Na een uurtje begint de klopjacht. Waar zijn Bavo en Geertrui heen? Bavo en Geertrui blijken geen broer en zus te zijn. Des te beter voor hen. Dan kunnen ze in de kelder tenminste zonder scrupules 'doktertje' spelen. De leerkrachten lopen door elkaar als de vrouwen en kinderen van een indianendorp dat 's morgen ontdekt dat het omsingeld is door twee regimenten stoute langmessen. Heerlijk sfeertje, moet ik zeggen. Ik steel gauw nog twee dikke appels. Rode, zo heeft mijn vrouw ze graag. Een spontaan cadeautje, omdat ze zich niet wilde voortplanten.
Pas als er sprake is van child focus en politie, begeef ik mij wijselijk richting de speelplaats. Daar voetballen enkele jongens. Vergezeld van Luigi vraag ik hen of ze Bavo en Geertrui soms gezien hebben. 'Die spelen kokeneten in de keuken.' Luigi schiet er vandoor. Alsof hij denkt dat de twee per ongeluk zichzelf gefrituurd hebben. In de keuken zijn de kindjes al gered. De kuisvrouw heeft hen gevonden. Bavo heeft een sanitaire noodkreet uitgezonden, merk ik aan zijn natte broek. Hij heeft ook enkele krabben in zijn gezicht. Zoals het elke goede vrouw betaamt, heeft Geertrui de schuld van het gebeuren in Bavo's schoenen geschoven. Haar nageltjes hebben dunne voren getrokken in zijn neus en op zijn kin. Zowel de mama van Bavo als de mama van Geertrui zitten zichtbaar met de zaak verveeld. De mama van Bavo zit tenslotte met een schijtluis van een zoon en de mama van Geertrui zit met een rancuneuze furie van een dochter. Da's ook geen manier om indruk te maken op de collega's.

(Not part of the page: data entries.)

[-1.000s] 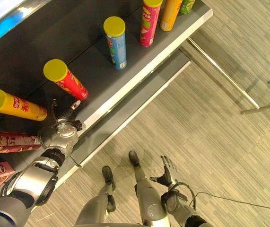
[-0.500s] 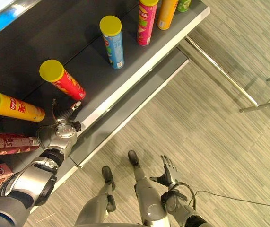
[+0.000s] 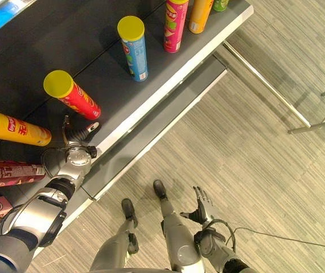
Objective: Put the goods on the table back onto the shelves and tidy them up.
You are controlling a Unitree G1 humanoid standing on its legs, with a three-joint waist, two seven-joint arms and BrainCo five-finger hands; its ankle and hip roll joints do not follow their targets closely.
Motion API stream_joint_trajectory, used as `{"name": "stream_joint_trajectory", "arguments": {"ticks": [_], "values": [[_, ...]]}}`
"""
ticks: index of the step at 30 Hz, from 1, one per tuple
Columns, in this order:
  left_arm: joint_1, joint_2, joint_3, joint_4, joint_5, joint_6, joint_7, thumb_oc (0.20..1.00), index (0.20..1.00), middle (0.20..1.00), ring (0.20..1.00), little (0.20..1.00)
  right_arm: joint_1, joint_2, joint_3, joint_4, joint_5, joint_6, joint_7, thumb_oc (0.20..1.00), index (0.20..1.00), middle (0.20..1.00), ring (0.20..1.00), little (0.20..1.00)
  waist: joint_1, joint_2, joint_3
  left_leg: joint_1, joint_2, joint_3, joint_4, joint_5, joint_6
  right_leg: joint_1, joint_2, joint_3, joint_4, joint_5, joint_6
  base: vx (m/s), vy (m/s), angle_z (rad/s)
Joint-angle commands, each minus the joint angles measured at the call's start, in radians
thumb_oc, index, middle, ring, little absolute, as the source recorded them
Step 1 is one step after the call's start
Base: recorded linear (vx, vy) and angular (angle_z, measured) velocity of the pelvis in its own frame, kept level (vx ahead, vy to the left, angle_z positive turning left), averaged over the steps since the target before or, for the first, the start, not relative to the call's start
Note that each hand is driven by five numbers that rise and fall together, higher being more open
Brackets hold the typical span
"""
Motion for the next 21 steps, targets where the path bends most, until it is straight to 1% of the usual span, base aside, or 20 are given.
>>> {"name": "stream_joint_trajectory", "arguments": {"ticks": [1,12,18,21], "values": [[-0.055,-0.040,-0.031,0.007,0.071,-0.024,-0.018,1.000,1.000,1.000,1.000,1.000,0.067,0.022,0.037,-0.025,0.010,-0.038,-0.019,1.000,1.000,1.000,1.000,1.000,-0.022,0.029,-0.028,0.056,0.006,-0.048,0.001,-0.098,-0.033,0.030,-0.015,-0.024,0.007,-0.060,0.093,0.00,0.000,0.00],[-0.045,-0.064,-0.077,-0.015,0.131,-0.020,-0.029,1.000,1.000,1.000,1.000,1.000,0.069,0.021,0.032,-0.023,0.012,-0.042,-0.018,1.000,1.000,1.000,1.000,1.000,-0.023,0.038,-0.030,0.051,0.004,-0.052,0.001,-0.098,-0.030,0.024,-0.020,-0.023,0.007,-0.061,0.088,0.00,0.000,0.00],[-0.060,-0.060,-0.090,-0.012,0.150,-0.017,-0.030,1.000,1.000,1.000,1.000,1.000,0.066,0.019,0.032,-0.023,0.012,-0.047,-0.020,1.000,1.000,1.000,1.000,1.000,-0.023,0.038,-0.030,0.045,0.005,-0.052,0.001,-0.096,-0.030,0.019,-0.020,-0.023,0.008,-0.060,0.089,0.00,0.000,0.00],[-0.080,-0.054,-0.097,-0.015,0.155,-0.014,-0.025,1.000,1.000,1.000,1.000,1.000,0.059,0.022,0.036,-0.023,0.009,-0.046,-0.020,1.000,1.000,1.000,1.000,1.000,-0.022,0.032,-0.031,0.045,0.008,-0.042,0.001,-0.098,-0.033,0.017,-0.017,-0.019,0.008,-0.058,0.094,0.00,0.000,0.00]]}}
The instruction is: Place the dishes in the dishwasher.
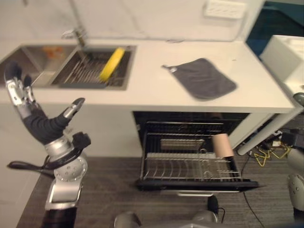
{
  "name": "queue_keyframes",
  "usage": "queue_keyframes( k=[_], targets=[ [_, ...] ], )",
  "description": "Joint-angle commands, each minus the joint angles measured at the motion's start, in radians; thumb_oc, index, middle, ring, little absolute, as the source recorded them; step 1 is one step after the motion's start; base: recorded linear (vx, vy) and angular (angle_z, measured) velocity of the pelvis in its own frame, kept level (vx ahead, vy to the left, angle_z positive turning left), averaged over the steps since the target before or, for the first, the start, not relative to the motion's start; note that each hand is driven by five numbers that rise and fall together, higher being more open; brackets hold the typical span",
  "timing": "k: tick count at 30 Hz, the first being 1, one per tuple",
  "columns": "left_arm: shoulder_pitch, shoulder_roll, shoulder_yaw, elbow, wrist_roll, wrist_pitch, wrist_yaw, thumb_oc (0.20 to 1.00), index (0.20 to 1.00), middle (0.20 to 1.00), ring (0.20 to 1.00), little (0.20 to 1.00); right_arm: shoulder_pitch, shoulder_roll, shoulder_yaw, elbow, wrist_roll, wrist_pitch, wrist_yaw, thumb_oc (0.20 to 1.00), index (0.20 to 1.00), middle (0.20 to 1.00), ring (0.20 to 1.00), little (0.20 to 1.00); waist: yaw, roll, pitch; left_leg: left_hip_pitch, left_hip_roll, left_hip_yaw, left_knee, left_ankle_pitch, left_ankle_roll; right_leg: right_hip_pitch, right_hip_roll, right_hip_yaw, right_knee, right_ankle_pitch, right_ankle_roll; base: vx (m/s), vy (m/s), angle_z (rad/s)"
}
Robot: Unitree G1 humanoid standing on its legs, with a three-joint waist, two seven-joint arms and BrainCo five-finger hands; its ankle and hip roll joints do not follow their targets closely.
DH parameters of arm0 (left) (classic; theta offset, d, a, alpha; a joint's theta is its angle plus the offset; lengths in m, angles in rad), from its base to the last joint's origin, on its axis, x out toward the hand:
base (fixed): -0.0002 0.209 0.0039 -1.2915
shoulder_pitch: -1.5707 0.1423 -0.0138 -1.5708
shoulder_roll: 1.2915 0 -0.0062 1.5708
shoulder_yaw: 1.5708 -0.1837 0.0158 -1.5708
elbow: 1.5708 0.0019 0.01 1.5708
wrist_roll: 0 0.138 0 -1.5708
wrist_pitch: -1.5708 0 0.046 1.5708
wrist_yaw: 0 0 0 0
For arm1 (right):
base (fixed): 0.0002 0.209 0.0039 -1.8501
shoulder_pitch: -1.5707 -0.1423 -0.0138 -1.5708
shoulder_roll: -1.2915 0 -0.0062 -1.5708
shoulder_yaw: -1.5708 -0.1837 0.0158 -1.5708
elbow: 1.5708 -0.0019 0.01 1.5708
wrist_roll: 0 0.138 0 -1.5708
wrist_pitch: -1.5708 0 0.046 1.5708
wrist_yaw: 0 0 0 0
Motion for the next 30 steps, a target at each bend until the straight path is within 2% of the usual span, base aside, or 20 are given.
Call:
queue_keyframes(
  k=[1,2,5,7,8,9,11,16,20,23,25,27,28,29,30],
  targets=[
    [0.11,0.033,0.094,-0.07,-0.024,-0.006,-0.026,1.0,1.0,1.0,1.0,1.0,-0.083,-0.097,0.026,0.011,-0.005,-0.047,0.055,1.0,1.0,1.0,1.0,1.0,0.026,0.075,-0.015,0.344,0.009,0.107,-0.451,0.159,-0.032,0.068,0.085,-0.235,0.077,-0.22,0.2,-0.19,0.722,0.19],
    [0.12,0.032,0.106,-0.073,-0.042,-0.007,-0.038,1.0,1.0,1.0,1.0,1.0,-0.091,-0.103,0.045,0.013,-0.004,-0.046,0.037,1.0,1.0,1.0,1.0,1.0,0.032,0.085,-0.023,0.362,-0.014,0.112,-0.501,0.173,-0.01,0.072,0.136,-0.241,0.095,-0.281,0.181,-0.17,0.692,-0.83],
    [0.13,0.042,0.101,-0.067,-0.046,0.007,-0.03,1.0,1.0,1.0,1.0,1.0,-0.092,-0.085,0.082,0.018,-0.014,-0.088,0.027,1.0,1.0,1.0,1.0,1.0,0.022,0.105,-0.04,0.419,-0.064,0.106,-0.633,0.214,0.032,0.048,0.249,-0.218,0.204,-0.331,0.161,-0.07,0.374,-0.56],
    [0.113,0.043,0.074,-0.068,-0.03,0.03,-0.018,1.0,1.0,1.0,1.0,1.0,-0.047,-0.09,0.082,-0.014,-0.035,-0.097,0.004,1.0,1.0,1.0,1.0,1.0,-0.007,0.107,-0.054,0.425,-0.094,0.055,-0.679,0.239,0.069,0.059,0.375,-0.116,0.241,-0.416,0.129,-0.02,0.188,0.09],
    [0.101,0.037,0.054,-0.067,-0.024,0.033,-0.019,1.0,1.0,1.0,1.0,1.0,-0.022,-0.096,0.069,-0.027,-0.024,-0.098,-0.001,1.0,1.0,1.0,1.0,1.0,-0.03,0.104,-0.062,0.415,-0.109,0.024,-0.679,0.253,0.083,0.054,0.455,-0.02,0.244,-0.448,0.098,-0.02,0.093,0.18],
    [0.09,0.033,0.035,-0.067,-0.023,0.028,-0.03,1.0,1.0,1.0,1.0,1.0,-0.004,-0.098,0.052,-0.027,-0.02,-0.101,-0.012,1.0,1.0,1.0,1.0,1.0,-0.043,0.096,-0.076,0.406,-0.128,-0.004,-0.675,0.256,0.092,0.054,0.505,0.044,0.219,-0.458,0.074,-0.01,0.046,0.32],
    [0.074,0.02,0.008,-0.074,0.004,0.027,-0.032,1.0,1.0,1.0,1.0,1.0,0.01,-0.102,0.032,-0.016,-0.003,-0.12,-0.013,1.0,1.0,1.0,1.0,1.0,-0.039,0.091,-0.099,0.391,-0.143,-0.02,-0.685,0.264,0.095,0.087,0.516,0.03,0.139,-0.485,0.047,0.02,-0.02,0.68],
    [0.037,-0.004,-0.036,-0.052,0.009,0.06,-0.018,1.0,1.0,1.0,1.0,1.0,-0.021,-0.098,0.046,-0.014,-0.01,-0.107,-0.039,1.0,1.0,1.0,1.0,1.0,-0.042,0.105,-0.149,0.369,-0.147,-0.03,-0.697,0.278,0.082,0.145,0.534,0.033,0.006,-0.473,0.033,0.0,-0.073,0.16],
    [0.06,-0.003,-0.02,-0.061,-0.007,0.069,-0.027,1.0,1.0,1.0,1.0,1.0,-0.002,-0.084,0.046,-0.018,-0.002,-0.099,-0.022,1.0,1.0,1.0,1.0,1.0,-0.044,0.117,-0.163,0.374,-0.143,-0.012,-0.697,0.281,0.078,0.157,0.535,0.03,-0.014,-0.471,0.028,0.03,-0.091,-0.04],
    [0.086,-0.007,-0.005,-0.056,-0.059,0.075,-0.07,1.0,1.0,1.0,1.0,1.0,0.011,-0.081,0.041,-0.016,0.003,-0.087,-0.008,1.0,1.0,1.0,1.0,1.0,-0.043,0.12,-0.162,0.381,-0.14,0.013,-0.688,0.287,0.068,0.16,0.54,0.028,-0.016,-0.477,0.018,0.06,-0.17,0.01],
    [0.103,-0.011,-0.004,-0.062,-0.081,0.067,-0.096,1.0,1.0,1.0,1.0,1.0,0.026,-0.087,0.031,-0.021,0.008,-0.08,-0.008,1.0,1.0,1.0,1.0,1.0,-0.045,0.11,-0.148,0.347,-0.141,0.062,-0.585,0.271,0.045,0.17,0.529,0.019,-0.018,-0.483,0.014,0.02,-0.088,0.06],
    [0.112,-0.016,-0.006,-0.072,-0.092,0.054,-0.12,1.0,1.0,1.0,1.0,1.0,0.03,-0.098,0.021,-0.017,0.009,-0.071,-0.011,1.0,1.0,1.0,1.0,1.0,-0.04,0.093,-0.124,0.264,-0.123,0.076,-0.407,0.298,0.014,0.177,0.514,0.012,-0.02,-0.481,0.0,-0.04,-0.058,0.15],
    [0.125,-0.022,-0.007,-0.087,-0.087,0.052,-0.136,1.0,1.0,1.0,1.0,1.0,0.025,-0.108,0.016,-0.014,0.013,-0.062,-0.012,1.0,1.0,1.0,1.0,1.0,-0.034,0.085,-0.107,0.204,-0.084,0.07,-0.329,0.334,-0.01,0.182,0.505,0.002,-0.021,-0.477,-0.004,-0.04,0.006,0.31],
    [0.127,-0.022,-0.01,-0.092,-0.086,0.056,-0.142,1.0,1.0,1.0,1.0,1.0,0.019,-0.114,0.016,-0.012,0.018,-0.054,-0.013,1.0,1.0,1.0,1.0,1.0,-0.034,0.084,-0.103,0.191,-0.059,0.075,-0.324,0.339,-0.016,0.184,0.501,-0.004,-0.021,-0.476,-0.003,0.02,0.151,0.28],
    [0.124,-0.02,-0.017,-0.093,-0.095,0.06,-0.151,1.0,1.0,1.0,1.0,1.0,0.001,-0.121,0.02,-0.008,0.011,-0.036,-0.012,1.0,1.0,1.0,1.0,1.0,-0.038,0.083,-0.103,0.2,-0.005,0.107,-0.372,0.338,-0.016,0.187,0.487,-0.023,-0.021,-0.481,0.005,0.07,0.224,0.38]
  ],
)
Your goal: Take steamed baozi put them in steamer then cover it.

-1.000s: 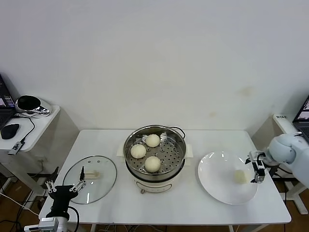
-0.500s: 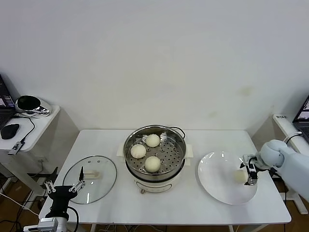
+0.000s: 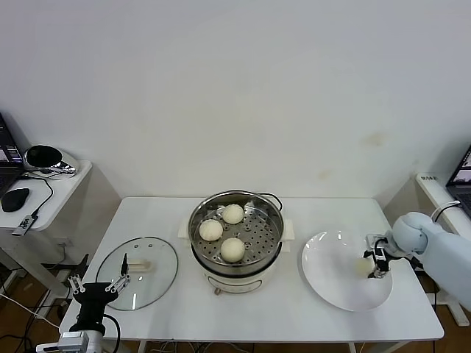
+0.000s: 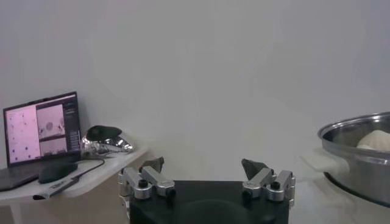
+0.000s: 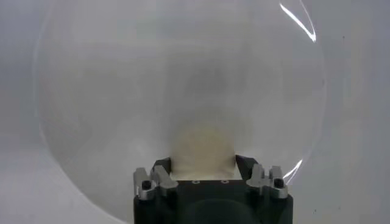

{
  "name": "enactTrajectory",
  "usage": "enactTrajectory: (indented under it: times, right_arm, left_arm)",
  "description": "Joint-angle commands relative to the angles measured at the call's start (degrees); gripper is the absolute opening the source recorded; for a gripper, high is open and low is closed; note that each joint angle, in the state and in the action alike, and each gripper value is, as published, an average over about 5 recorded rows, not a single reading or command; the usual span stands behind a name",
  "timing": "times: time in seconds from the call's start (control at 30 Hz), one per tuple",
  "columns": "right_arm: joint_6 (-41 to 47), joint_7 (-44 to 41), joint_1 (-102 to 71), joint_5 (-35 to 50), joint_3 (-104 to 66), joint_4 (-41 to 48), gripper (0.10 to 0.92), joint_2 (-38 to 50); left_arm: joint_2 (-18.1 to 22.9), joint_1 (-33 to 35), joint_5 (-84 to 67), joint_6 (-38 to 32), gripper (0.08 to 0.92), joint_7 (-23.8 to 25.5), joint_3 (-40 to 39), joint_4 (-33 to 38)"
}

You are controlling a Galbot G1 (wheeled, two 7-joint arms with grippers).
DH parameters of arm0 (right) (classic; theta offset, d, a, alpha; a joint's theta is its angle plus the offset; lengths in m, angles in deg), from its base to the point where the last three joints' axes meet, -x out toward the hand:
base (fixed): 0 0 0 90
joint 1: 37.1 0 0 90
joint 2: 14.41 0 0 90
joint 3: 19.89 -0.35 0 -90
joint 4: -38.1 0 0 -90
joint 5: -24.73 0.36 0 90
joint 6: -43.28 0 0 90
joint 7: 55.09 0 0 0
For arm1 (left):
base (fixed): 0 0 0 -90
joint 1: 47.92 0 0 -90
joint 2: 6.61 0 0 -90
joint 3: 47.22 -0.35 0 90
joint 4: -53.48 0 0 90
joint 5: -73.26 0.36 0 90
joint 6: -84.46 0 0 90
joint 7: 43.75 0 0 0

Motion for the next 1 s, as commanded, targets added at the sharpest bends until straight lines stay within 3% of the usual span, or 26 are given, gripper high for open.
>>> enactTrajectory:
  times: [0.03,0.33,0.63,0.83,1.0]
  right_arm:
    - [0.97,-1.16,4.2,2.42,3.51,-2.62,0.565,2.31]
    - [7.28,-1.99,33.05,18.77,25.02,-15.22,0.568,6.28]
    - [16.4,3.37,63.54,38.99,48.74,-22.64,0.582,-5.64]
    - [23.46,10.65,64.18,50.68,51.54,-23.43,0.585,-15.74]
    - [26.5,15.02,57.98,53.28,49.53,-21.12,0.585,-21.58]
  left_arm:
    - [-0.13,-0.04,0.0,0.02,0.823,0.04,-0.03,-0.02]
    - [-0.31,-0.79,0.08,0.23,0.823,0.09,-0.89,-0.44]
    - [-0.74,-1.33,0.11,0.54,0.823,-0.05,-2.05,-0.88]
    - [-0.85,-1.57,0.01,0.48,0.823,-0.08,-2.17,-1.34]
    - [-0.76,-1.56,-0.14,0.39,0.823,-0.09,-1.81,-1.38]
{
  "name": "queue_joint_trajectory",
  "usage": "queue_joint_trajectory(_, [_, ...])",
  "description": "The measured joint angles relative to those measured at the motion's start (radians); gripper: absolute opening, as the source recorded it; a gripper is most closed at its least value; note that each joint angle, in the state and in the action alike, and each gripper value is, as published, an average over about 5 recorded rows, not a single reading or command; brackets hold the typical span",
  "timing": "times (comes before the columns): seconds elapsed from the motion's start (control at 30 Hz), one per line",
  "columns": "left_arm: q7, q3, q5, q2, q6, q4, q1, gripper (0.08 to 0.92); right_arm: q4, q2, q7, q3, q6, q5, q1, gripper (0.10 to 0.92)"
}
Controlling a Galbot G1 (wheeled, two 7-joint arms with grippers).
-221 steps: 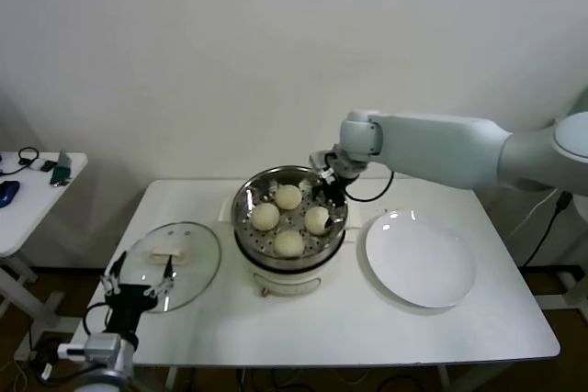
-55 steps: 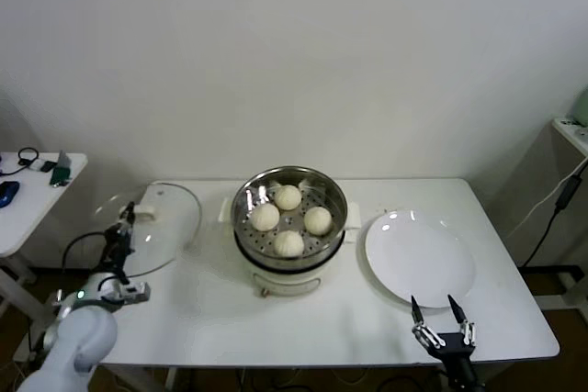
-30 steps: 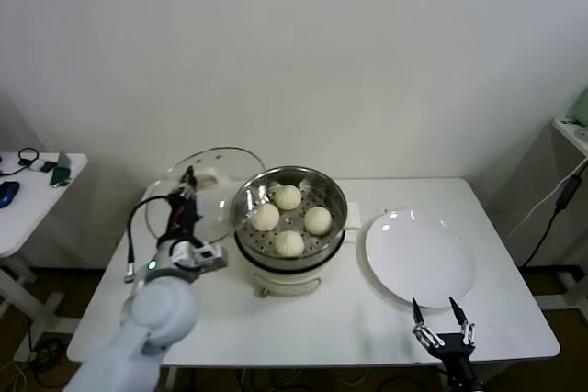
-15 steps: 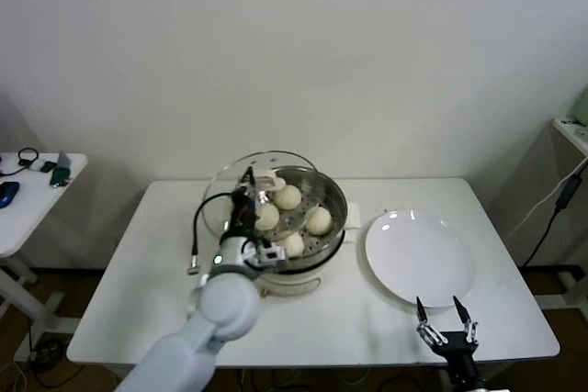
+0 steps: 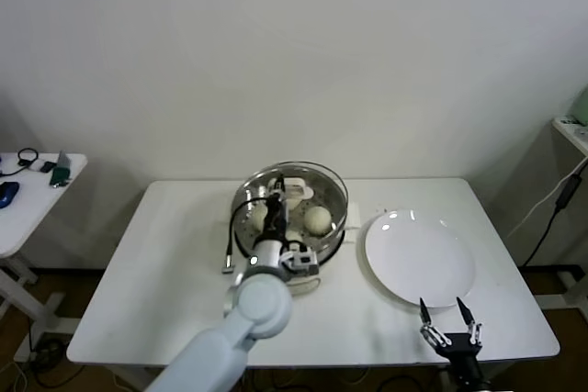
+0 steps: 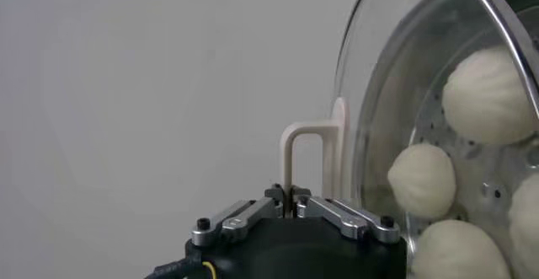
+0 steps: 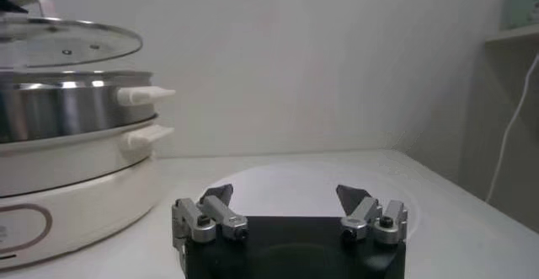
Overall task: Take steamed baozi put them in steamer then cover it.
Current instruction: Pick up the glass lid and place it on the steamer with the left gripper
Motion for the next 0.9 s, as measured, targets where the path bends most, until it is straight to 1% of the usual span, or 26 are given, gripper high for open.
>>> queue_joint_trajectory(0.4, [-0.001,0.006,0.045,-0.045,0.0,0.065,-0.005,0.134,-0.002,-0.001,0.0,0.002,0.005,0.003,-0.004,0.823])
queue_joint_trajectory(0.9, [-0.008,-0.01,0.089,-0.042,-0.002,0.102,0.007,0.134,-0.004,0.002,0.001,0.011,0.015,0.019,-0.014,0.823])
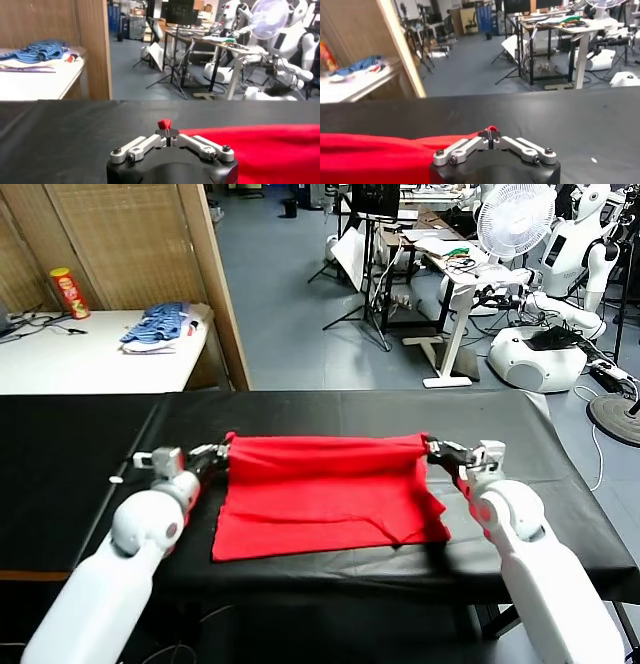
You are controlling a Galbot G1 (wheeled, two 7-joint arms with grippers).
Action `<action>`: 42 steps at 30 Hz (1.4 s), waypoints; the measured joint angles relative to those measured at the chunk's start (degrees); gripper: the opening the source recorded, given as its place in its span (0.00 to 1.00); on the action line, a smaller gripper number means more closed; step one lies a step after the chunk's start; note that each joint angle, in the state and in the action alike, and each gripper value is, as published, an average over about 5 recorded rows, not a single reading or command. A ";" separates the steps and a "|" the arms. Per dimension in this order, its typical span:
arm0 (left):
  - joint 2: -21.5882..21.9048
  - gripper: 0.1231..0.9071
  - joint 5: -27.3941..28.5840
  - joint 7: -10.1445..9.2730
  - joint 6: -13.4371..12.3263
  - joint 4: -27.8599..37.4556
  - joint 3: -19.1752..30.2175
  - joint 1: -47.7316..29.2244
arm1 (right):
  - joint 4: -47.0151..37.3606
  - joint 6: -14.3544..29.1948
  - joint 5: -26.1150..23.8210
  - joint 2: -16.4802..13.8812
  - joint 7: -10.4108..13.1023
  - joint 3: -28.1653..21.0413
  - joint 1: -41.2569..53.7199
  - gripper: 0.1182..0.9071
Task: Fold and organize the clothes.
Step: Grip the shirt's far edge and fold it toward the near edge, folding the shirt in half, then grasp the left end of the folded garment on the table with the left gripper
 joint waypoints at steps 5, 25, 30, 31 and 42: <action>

Ik haal alleszins mijn slag thuis. In de eerste Ad Valvas berichten van het volgende schooljaar, staat tersluiks aangekondigd dat leerkrachten hun kroost thuis dienen te houden, omdat de school buiten de lesuren niet verantwoordelijk is voor gebeurlijke ongevallen en de school tenslotte een college is en geen kindercrèche. Zelden een directiemededeling gezien, waarin zo helder het gezonde verstand primeerde.